= Beginning of Section =

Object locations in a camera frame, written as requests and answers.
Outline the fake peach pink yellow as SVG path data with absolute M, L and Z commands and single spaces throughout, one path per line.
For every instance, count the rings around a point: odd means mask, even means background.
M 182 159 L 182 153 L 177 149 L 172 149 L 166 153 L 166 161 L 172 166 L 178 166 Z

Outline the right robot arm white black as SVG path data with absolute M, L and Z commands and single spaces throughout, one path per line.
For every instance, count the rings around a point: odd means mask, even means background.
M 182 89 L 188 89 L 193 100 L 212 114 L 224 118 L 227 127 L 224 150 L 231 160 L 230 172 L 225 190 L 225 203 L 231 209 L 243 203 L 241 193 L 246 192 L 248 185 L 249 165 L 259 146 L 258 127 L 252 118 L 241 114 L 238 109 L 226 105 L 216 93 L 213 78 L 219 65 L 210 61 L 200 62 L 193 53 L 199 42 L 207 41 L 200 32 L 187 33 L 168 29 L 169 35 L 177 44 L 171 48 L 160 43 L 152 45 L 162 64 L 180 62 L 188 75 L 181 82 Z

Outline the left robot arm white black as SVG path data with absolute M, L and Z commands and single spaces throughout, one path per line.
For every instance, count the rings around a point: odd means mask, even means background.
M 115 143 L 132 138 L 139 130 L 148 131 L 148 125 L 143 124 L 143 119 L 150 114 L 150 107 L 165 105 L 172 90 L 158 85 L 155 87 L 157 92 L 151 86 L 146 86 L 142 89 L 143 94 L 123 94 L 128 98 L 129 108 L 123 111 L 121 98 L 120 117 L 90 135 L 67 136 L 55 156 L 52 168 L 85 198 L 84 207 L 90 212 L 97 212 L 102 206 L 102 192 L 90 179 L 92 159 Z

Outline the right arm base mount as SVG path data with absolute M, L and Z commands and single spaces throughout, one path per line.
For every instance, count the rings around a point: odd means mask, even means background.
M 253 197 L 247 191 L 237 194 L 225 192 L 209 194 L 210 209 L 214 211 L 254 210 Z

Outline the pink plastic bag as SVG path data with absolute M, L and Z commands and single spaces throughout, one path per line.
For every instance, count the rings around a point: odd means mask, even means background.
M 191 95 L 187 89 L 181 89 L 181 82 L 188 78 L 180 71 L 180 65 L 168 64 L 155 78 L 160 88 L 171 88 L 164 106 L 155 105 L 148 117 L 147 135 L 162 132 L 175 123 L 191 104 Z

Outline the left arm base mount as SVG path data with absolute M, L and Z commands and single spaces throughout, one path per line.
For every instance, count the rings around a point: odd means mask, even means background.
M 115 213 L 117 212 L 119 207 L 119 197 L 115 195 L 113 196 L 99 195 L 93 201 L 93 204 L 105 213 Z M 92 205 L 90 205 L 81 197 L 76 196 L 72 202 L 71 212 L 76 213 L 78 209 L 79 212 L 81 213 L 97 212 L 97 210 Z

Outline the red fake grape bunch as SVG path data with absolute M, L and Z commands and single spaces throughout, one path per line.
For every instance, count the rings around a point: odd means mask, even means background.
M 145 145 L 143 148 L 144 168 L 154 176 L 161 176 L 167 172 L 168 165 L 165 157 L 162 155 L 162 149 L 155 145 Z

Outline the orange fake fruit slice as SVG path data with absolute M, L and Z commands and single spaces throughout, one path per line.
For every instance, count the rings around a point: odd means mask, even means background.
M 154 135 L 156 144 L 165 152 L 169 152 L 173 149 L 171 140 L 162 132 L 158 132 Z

= End of Section =

The task:
Every entry is to be copied exactly, with none omitted.

Your solution:
Object locations in a camera frame, written as requests and answers.
Outline the fake peach pink yellow as SVG path data with absolute M, L and Z commands and single spaces throughout, one path per line.
For every instance, count the rings around a point: odd means mask, even means background.
M 182 159 L 182 153 L 177 149 L 172 149 L 166 153 L 166 161 L 172 166 L 178 166 Z

Outline the right robot arm white black as SVG path data with absolute M, L and Z commands and single spaces throughout, one path per line.
For every instance, count the rings around a point: odd means mask, even means background.
M 182 89 L 188 89 L 193 100 L 212 114 L 224 118 L 227 127 L 224 150 L 231 160 L 230 172 L 225 190 L 225 203 L 231 209 L 243 203 L 241 193 L 246 192 L 248 185 L 249 165 L 259 146 L 258 127 L 252 118 L 241 114 L 238 109 L 226 105 L 216 93 L 213 78 L 219 65 L 210 61 L 200 62 L 193 53 L 199 42 L 207 41 L 200 32 L 187 33 L 168 29 L 169 35 L 177 44 L 171 48 L 160 43 L 152 45 L 162 64 L 180 62 L 188 75 L 181 82 Z

Outline the left robot arm white black as SVG path data with absolute M, L and Z commands and single spaces throughout, one path per line.
For every instance, count the rings around a point: odd means mask, even means background.
M 115 143 L 132 138 L 139 130 L 148 131 L 148 125 L 143 124 L 143 119 L 150 114 L 150 107 L 165 105 L 172 90 L 158 85 L 155 87 L 157 92 L 151 86 L 146 86 L 142 89 L 143 94 L 123 94 L 128 98 L 129 108 L 123 111 L 121 98 L 120 117 L 90 135 L 67 136 L 55 156 L 52 168 L 85 198 L 84 207 L 90 212 L 97 212 L 102 206 L 102 192 L 90 179 L 92 159 Z

Outline the right arm base mount as SVG path data with absolute M, L and Z commands and single spaces throughout, one path per line.
For every instance, count the rings around a point: odd means mask, even means background.
M 253 197 L 247 191 L 237 194 L 225 192 L 209 194 L 210 209 L 214 211 L 254 210 Z

Outline the pink plastic bag as SVG path data with absolute M, L and Z commands and single spaces throughout, one path per line.
For every instance, count the rings around a point: odd means mask, even means background.
M 191 95 L 187 89 L 181 89 L 181 82 L 188 78 L 180 71 L 180 65 L 168 64 L 155 78 L 160 88 L 171 88 L 164 106 L 155 105 L 148 117 L 147 135 L 162 132 L 175 123 L 191 104 Z

Outline the left arm base mount as SVG path data with absolute M, L and Z commands and single spaces throughout, one path per line.
For every instance, count the rings around a point: odd means mask, even means background.
M 115 213 L 117 212 L 119 207 L 119 197 L 115 195 L 113 196 L 99 195 L 93 201 L 93 204 L 105 213 Z M 92 205 L 90 205 L 81 197 L 76 196 L 72 202 L 71 212 L 76 213 L 78 209 L 79 212 L 81 213 L 97 212 L 97 210 Z

Outline the red fake grape bunch as SVG path data with absolute M, L and Z commands and single spaces throughout, one path per line.
For every instance, count the rings around a point: odd means mask, even means background.
M 145 145 L 143 148 L 144 168 L 154 176 L 161 176 L 167 172 L 168 165 L 165 157 L 162 155 L 162 149 L 155 145 Z

Outline the orange fake fruit slice as SVG path data with absolute M, L and Z commands and single spaces throughout, one path per line.
For every instance, count the rings around a point: odd means mask, even means background.
M 154 135 L 156 144 L 165 152 L 169 152 L 173 149 L 171 140 L 162 132 L 158 132 Z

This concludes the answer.